A consignment of wood was waiting for James Carson in the mountains of Barisan; he had hired a herd of elephants and a guide. The rendezvous was in the port of Pedang.

A young woman approached him. The elephants that had been dozing amongst the bales of straw continued their steps gazing fixedly. When the young woman finally stood in front of him, everything paused: the noise and bustle of the mixed raced market, the yelling of the merchants behind their stalls, the reflections from the nacres and the bronze; everything except his eyes.

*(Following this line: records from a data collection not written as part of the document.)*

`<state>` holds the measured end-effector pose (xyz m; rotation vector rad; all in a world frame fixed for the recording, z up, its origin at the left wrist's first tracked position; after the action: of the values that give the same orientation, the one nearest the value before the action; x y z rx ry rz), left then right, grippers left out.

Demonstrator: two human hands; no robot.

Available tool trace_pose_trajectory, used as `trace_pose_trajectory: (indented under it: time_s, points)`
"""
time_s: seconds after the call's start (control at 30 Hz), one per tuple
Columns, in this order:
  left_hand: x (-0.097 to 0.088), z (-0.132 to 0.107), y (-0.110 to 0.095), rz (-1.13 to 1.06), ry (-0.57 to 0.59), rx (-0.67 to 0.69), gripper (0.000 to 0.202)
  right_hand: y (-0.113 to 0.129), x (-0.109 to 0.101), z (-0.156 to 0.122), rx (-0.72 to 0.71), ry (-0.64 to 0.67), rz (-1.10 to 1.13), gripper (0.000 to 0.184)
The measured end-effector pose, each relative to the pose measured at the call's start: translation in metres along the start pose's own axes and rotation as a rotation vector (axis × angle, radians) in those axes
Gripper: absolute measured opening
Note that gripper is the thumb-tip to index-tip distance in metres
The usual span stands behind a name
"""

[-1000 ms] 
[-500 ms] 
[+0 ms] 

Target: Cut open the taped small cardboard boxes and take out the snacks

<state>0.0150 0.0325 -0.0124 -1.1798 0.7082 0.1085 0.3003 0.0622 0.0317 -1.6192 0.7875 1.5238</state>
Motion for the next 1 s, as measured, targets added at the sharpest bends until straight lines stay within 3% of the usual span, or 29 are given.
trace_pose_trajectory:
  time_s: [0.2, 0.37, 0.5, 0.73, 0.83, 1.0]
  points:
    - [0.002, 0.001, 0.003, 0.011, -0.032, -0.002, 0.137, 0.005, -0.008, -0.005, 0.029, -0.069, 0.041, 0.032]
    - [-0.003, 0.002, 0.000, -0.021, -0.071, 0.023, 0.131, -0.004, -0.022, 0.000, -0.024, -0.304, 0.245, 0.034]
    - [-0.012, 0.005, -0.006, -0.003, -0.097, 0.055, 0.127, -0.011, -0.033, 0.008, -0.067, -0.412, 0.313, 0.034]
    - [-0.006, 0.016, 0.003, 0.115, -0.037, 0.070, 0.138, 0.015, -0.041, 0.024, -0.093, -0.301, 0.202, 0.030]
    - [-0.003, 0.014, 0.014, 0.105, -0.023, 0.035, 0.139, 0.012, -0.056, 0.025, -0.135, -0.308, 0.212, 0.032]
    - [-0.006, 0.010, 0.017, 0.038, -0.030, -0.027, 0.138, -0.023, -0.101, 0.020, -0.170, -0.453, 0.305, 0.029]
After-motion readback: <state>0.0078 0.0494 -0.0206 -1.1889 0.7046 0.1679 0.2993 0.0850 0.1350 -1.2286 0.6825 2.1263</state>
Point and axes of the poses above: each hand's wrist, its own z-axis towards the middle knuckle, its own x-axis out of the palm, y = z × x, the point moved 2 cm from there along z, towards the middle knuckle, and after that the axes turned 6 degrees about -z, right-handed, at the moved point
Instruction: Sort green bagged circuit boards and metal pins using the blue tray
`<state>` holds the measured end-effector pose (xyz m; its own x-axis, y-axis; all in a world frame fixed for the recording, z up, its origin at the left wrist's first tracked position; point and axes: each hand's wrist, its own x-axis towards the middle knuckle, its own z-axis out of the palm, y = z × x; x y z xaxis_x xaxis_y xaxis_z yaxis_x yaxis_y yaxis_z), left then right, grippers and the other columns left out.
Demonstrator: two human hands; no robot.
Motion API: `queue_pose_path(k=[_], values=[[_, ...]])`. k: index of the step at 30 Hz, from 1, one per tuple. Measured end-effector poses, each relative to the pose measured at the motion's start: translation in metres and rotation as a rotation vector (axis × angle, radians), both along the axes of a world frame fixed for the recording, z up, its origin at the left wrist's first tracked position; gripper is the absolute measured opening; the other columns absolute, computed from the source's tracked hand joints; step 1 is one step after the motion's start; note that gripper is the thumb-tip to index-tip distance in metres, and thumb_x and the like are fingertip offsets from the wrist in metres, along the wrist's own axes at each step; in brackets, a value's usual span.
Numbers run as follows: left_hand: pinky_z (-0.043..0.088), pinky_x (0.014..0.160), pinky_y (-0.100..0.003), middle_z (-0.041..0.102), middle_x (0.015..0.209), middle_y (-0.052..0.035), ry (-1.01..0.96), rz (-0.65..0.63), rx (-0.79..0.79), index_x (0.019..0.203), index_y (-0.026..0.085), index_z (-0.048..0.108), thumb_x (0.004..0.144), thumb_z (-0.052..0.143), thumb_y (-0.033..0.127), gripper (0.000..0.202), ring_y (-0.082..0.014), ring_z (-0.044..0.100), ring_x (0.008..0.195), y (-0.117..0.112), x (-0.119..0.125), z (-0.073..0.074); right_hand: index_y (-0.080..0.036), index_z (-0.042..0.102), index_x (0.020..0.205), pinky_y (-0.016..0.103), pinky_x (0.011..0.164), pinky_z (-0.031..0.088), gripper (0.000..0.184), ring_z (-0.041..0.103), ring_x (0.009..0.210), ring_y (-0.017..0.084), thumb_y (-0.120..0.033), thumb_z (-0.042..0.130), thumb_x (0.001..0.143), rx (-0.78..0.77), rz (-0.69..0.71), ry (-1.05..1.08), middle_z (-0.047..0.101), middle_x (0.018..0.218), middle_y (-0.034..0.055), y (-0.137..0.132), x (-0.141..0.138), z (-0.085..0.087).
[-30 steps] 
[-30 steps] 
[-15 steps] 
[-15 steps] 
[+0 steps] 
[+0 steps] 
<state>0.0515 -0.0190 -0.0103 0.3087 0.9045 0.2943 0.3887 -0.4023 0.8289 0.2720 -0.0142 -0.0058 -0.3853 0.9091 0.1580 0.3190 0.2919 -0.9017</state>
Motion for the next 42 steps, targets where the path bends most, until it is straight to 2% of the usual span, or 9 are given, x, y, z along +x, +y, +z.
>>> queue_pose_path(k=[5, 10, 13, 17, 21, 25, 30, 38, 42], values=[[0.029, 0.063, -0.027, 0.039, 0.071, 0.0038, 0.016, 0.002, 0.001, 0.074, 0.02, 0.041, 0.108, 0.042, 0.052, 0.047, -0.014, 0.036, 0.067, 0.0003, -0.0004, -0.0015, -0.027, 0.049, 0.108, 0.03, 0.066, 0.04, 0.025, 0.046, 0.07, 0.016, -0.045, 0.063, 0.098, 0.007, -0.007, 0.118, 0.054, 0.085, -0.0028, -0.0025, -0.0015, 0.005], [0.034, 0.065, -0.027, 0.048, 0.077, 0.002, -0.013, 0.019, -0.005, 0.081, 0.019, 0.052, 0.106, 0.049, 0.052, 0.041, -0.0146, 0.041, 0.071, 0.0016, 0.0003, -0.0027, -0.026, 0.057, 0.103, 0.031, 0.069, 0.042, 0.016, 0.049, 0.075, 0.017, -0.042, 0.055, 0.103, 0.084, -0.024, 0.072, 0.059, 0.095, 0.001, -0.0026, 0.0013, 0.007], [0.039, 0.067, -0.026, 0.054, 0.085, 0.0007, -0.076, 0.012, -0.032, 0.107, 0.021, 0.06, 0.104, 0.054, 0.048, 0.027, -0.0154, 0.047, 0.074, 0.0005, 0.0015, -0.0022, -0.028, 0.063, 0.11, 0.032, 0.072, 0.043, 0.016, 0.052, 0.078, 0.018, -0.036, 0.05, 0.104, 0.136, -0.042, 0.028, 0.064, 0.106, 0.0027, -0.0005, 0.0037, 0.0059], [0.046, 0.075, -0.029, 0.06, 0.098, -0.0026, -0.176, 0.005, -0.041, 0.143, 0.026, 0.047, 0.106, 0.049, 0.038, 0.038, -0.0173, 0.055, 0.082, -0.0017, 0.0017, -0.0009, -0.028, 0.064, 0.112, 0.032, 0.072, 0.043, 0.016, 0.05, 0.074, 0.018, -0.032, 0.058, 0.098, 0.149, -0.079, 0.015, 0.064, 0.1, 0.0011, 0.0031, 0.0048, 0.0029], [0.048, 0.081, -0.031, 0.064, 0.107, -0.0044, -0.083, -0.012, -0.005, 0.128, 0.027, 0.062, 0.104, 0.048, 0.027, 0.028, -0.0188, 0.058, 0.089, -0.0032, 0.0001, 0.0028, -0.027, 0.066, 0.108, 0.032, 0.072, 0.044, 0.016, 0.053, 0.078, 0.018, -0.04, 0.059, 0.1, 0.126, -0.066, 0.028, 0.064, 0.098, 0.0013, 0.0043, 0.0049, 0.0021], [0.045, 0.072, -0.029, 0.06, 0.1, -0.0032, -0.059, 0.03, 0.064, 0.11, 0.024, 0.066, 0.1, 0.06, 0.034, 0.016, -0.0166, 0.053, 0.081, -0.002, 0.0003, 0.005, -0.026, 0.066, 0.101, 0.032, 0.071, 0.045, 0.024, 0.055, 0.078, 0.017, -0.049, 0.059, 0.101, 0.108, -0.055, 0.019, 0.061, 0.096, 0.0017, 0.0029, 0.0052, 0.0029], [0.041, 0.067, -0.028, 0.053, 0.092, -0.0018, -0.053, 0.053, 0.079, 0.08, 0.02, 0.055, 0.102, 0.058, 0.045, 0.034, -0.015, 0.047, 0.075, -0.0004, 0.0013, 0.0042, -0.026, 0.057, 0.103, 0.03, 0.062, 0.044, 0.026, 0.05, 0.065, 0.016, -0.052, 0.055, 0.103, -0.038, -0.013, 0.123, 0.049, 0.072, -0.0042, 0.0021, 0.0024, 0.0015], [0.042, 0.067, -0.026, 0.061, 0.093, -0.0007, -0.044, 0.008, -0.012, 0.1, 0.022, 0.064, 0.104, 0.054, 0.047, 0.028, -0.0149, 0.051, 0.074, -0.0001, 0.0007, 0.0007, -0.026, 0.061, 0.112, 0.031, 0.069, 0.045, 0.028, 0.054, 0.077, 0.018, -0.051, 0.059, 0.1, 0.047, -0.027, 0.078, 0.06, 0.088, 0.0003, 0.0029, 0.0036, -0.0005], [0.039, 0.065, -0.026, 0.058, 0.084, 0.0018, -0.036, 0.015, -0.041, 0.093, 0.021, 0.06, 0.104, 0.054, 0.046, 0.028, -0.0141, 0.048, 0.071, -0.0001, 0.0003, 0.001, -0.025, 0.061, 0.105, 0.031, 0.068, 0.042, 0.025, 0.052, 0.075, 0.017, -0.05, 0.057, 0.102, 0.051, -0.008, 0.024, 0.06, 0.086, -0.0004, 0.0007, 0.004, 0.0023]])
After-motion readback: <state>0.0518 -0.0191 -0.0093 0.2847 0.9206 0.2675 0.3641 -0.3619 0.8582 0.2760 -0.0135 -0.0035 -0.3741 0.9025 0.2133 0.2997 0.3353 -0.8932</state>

“My name is Neha, I’ll be taking you to the mountains.”
“Just you? Aren’t you afraid?”

She shook her head. Just for a moment, she seemed as though she was giving him a wry smile of disapproval, then with a gesture of her hand, a huge elephant came between them. There he stood firm, defiant and very assured. He was called Dwipa, the leader of the herd. Carson understood there and then that Neha had nothing to worry about.

For the next few days, guided by Neha, Carson and his crew trekked to the mountains. One night, as the sun was going down, they stopped at a bamboo forest. For centuries it was an essential duty for all those who made that expedition to inscribe their name, using a knife, on one of the bamboo stems.

“Aren’t you going to record your name?” Neha asked.
“Why leave memories,” he replied. “Are you going to do it?”
“I did it a long time ago.”

Carson was silent. He didn’t know what to put…James Carson, The Irishman, Plata de Palo? None were completely him and altogether they were too copious. When they arrived to the mountains they loaded the wood and then returned to Pedang. At the port, as they said goodbye to each other, Neha gave him a talisman of elephant ivory.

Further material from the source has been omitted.